The younger Hunter's Web site boasts that nearly 70 current House members have already endorsed his candidacy and that his campaign received more than $15,000 from current members and their political action committees during the third quarter of this year. One contributor: former defense secretary Donald Rumsfeld, who now works as a business consultant in Maryland. According to campaign disclosure forms, on Sept. 30 Rumsfeld gave the maximum $2,300 contribution to Hunter, whose father was one of the few pols to publicly lament Rumsfeld's resignation last year.
Hunter's conservative platform—strong defense, border protection, low taxes—mimics the positions his father has stood for as a member of the House for the past 27 years. (The elder Hunter decided not to run for re-election when he mounted his presidential bid.) The younger Hunter was a recent college graduate on a business track when America was attacked on Sept. 11, 2001. He joined the Marines a day later and has since developed political ambitions, says David Gilliard, a veteran California political consultant who is managing Hunter's campaign. "He wants to be a voice for the troops."
Hunter completed his active service in September 2005 but was sent to Afghanistan as a reservist earlier this year; he will return home next month. A Marine spokesman said Hunter received permission to enter the race, though he's barred from even talking about the campaign to Gilliard and others until he sheds his uniform. "We've had three other Marines in the same position in the last year, all running for elected office," said Marine spokesman Maj. Eric Dent. "As the DoD directive states, he cannot direct his campaign in any way."

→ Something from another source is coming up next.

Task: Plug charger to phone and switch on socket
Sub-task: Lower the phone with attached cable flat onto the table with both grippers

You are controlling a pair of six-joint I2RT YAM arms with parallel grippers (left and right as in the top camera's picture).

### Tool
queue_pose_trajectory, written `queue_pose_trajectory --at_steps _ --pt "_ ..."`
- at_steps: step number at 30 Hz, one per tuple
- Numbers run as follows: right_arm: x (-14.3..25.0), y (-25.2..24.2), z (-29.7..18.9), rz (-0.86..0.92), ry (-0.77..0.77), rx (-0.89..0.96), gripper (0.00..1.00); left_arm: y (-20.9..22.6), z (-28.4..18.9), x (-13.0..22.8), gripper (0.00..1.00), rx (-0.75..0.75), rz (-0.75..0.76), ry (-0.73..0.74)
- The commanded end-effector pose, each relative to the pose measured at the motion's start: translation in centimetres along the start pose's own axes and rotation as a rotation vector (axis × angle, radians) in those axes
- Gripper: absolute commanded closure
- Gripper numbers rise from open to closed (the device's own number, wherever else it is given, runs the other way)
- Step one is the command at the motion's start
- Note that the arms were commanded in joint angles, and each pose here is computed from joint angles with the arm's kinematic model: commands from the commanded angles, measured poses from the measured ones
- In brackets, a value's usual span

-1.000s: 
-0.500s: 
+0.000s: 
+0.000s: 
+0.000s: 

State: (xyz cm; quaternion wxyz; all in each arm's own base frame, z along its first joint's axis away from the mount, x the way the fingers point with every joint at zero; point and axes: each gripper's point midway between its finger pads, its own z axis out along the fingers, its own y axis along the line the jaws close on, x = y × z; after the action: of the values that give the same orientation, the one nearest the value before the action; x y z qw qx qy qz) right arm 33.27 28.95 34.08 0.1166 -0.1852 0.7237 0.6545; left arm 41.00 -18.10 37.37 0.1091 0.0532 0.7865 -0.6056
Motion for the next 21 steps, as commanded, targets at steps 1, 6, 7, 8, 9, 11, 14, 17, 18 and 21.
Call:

Gilliard said he has not communicated with Hunter at all since Junior formally launched his campaign, shortly after redeploying to Afghanistan in May. In Hunter's absence his wife Margaret has spoken at campaign functions and given interviews on talk radio. The Hunters have three young children at home. "He's looking forward to the time when he can communicate his beliefs and share his positions," says Gilliard. He said Hunter should be free and clear of all DoD restrictions by January. (At that point he will have completed three tours of duty, which makes it unlikely—though not impossible—that he will be called up again.)